- Exercise goal
Check each line of the material below, and copy it if it holds the string "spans".

- Extracted entries

════════════════════

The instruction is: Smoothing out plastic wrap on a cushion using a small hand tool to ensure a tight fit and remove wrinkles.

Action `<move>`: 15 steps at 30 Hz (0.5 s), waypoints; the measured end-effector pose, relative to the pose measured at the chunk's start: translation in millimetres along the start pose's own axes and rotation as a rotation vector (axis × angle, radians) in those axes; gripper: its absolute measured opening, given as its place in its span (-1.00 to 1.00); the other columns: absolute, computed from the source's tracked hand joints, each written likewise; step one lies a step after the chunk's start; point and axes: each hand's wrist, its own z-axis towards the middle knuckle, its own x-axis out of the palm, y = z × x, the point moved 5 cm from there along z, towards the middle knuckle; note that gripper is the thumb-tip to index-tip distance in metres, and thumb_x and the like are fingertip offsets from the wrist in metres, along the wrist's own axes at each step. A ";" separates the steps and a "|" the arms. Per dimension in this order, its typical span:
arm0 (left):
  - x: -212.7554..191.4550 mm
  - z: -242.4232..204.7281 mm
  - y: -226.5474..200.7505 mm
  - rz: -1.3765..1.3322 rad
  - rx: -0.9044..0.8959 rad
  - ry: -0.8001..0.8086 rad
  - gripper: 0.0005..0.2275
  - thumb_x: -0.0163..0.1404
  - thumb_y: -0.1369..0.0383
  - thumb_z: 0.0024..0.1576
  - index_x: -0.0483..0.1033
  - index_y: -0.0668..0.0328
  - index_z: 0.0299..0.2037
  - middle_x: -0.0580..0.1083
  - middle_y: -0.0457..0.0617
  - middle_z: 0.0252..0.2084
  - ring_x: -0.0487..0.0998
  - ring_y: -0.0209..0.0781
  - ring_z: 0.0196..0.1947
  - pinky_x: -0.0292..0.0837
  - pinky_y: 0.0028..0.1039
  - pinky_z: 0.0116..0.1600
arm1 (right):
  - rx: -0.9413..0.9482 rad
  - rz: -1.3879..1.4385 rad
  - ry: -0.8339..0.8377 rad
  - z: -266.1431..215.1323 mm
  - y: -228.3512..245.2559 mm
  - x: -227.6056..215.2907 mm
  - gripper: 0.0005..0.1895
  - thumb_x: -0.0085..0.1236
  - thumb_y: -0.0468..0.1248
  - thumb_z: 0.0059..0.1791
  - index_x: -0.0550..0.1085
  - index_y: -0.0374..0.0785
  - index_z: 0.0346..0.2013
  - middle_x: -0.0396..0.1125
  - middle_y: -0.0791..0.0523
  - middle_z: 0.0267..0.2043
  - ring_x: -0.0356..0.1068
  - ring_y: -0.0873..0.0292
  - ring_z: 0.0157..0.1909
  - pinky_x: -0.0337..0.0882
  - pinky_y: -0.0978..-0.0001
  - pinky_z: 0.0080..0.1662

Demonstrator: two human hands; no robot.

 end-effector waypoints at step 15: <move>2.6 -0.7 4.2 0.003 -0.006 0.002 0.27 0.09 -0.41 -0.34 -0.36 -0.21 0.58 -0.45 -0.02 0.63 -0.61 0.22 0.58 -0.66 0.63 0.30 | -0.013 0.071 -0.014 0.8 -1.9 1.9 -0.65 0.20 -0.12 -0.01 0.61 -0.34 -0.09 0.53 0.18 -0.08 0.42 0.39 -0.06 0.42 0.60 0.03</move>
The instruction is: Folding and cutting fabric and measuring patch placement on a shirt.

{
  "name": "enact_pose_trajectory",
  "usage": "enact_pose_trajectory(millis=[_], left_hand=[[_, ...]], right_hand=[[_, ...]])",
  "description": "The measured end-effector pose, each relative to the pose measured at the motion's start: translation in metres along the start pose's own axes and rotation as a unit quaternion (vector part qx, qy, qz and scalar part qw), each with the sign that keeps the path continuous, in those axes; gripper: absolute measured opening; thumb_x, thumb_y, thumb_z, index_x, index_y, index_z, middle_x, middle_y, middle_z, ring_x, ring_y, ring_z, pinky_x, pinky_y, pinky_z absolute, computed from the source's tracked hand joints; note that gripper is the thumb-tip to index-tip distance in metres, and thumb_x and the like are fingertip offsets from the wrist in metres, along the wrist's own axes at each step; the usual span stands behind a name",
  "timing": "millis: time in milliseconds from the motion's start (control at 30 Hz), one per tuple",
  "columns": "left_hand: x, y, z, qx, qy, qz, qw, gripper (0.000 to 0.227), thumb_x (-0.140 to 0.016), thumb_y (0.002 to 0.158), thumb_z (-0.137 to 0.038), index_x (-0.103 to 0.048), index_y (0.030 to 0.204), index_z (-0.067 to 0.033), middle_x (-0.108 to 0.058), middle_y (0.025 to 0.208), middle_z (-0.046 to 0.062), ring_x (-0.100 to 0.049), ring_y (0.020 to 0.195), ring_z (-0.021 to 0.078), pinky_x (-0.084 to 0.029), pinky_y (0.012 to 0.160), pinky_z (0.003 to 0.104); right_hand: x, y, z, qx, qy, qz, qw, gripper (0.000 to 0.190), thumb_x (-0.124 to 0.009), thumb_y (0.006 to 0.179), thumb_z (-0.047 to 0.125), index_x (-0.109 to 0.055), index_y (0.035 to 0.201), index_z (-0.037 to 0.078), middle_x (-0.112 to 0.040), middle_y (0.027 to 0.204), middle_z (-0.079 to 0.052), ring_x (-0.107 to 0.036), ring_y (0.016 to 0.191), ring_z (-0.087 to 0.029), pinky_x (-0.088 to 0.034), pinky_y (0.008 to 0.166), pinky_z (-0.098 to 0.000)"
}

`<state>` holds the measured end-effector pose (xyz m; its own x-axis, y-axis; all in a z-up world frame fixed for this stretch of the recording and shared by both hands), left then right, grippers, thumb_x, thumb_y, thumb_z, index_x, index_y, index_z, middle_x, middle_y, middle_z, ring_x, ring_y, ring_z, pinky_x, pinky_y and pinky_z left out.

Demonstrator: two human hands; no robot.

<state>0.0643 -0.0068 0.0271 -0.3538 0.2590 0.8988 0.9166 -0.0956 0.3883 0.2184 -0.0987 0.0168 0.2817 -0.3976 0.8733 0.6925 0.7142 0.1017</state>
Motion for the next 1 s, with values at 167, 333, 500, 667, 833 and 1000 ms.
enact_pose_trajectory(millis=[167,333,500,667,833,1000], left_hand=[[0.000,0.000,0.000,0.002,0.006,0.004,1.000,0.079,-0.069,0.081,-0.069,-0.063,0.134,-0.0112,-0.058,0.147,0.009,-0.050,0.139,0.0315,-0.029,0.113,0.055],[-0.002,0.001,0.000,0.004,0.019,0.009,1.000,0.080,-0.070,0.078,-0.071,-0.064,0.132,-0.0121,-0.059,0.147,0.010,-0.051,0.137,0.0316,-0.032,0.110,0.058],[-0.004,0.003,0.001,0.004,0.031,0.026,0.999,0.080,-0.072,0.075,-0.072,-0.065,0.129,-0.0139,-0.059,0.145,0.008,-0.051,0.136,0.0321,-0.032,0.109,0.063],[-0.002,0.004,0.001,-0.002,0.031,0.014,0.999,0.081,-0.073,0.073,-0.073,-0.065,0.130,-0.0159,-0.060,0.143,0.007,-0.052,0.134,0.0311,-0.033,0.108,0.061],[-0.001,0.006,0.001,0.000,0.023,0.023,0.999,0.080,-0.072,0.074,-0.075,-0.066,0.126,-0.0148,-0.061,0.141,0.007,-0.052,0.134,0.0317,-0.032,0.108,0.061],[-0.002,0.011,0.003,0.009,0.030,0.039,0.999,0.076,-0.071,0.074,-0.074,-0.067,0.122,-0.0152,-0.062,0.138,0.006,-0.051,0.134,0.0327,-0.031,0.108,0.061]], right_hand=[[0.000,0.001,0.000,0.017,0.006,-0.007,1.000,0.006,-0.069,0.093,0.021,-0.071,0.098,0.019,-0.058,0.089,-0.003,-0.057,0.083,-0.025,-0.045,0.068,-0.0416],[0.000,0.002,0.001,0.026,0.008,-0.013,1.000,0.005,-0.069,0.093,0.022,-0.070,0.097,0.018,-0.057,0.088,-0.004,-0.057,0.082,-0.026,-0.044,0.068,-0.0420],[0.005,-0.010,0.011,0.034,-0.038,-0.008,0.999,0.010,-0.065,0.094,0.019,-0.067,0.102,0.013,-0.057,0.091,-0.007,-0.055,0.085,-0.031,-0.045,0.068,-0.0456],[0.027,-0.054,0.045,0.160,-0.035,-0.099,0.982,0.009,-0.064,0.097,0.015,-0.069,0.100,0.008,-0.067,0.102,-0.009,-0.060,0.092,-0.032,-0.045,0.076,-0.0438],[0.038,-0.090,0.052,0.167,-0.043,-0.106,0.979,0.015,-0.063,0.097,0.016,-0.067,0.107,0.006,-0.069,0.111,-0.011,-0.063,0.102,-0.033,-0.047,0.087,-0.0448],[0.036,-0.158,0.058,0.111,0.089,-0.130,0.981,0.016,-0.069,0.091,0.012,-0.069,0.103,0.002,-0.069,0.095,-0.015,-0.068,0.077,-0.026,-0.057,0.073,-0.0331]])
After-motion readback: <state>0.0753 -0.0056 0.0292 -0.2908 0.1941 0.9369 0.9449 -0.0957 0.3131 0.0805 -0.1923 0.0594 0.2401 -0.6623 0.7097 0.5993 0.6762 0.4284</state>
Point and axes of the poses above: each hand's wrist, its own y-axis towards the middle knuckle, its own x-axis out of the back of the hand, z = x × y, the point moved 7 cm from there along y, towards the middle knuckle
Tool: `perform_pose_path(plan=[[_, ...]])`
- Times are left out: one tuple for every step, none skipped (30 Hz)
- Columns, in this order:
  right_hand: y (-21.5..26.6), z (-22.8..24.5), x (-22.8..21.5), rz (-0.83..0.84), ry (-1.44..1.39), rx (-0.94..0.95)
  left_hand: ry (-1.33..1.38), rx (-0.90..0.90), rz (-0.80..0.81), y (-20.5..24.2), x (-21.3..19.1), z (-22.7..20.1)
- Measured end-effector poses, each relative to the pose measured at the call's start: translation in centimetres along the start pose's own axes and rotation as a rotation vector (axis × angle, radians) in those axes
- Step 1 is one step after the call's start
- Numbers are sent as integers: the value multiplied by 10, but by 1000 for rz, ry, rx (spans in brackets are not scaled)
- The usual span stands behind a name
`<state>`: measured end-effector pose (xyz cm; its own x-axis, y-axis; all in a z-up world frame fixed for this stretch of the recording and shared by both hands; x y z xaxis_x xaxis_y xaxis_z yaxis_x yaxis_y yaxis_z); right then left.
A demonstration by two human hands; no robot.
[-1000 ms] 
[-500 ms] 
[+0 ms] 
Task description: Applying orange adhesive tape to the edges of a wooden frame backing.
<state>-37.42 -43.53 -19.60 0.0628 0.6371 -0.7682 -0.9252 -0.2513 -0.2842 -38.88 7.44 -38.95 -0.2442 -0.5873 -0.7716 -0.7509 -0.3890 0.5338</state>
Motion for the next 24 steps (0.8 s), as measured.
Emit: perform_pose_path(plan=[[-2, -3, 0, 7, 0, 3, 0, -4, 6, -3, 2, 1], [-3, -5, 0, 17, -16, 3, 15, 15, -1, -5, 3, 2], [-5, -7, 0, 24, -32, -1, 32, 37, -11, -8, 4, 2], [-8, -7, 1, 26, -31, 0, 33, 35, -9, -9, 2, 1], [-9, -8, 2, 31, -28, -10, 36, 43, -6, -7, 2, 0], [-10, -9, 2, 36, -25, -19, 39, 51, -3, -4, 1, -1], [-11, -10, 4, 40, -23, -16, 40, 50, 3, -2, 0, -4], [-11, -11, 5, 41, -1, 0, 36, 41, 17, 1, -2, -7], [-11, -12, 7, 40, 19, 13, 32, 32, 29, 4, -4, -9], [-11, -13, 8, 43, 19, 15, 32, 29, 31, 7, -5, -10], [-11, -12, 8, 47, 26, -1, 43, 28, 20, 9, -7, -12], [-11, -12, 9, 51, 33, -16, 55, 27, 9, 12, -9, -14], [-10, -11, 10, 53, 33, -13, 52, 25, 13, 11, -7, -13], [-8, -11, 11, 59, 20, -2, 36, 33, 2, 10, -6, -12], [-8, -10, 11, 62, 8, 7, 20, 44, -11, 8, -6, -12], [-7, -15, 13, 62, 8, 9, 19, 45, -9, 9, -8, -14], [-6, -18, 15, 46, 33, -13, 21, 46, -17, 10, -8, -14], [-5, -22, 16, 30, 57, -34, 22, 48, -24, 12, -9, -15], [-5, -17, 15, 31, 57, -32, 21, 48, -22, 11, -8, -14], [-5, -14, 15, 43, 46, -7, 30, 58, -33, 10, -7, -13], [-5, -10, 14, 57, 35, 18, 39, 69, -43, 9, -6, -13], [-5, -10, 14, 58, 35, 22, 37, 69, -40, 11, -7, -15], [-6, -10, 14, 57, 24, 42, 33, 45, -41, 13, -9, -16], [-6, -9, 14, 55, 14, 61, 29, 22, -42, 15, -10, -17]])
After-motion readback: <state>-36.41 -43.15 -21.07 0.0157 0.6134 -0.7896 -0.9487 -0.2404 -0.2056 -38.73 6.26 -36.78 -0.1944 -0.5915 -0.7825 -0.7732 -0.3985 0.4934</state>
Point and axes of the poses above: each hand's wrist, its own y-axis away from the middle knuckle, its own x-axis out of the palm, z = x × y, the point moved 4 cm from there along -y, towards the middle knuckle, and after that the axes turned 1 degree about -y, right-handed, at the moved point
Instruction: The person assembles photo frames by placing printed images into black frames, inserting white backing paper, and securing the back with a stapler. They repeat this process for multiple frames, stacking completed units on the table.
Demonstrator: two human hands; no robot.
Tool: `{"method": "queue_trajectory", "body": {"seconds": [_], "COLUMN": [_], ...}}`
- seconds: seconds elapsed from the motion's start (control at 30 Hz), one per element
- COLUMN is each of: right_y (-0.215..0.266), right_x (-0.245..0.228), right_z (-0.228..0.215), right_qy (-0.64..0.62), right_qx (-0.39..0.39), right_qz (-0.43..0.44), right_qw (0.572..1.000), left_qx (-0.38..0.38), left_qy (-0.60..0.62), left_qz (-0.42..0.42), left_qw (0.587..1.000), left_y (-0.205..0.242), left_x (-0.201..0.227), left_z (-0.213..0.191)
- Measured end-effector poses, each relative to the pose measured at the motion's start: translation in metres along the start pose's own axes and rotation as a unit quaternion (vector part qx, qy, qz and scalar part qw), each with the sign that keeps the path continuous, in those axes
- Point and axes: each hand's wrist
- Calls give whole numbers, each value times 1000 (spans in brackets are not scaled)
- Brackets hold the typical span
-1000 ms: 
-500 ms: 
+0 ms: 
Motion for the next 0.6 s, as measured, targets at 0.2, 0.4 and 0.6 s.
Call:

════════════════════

- Solved exercise
- Numbers are sent as integers: the value multiplied by 10, but by 1000 for rz, ry, rx (spans in brackets are not scaled)
- Calls give whole numbers, each value times 1000 (spans in brackets are not scaled)

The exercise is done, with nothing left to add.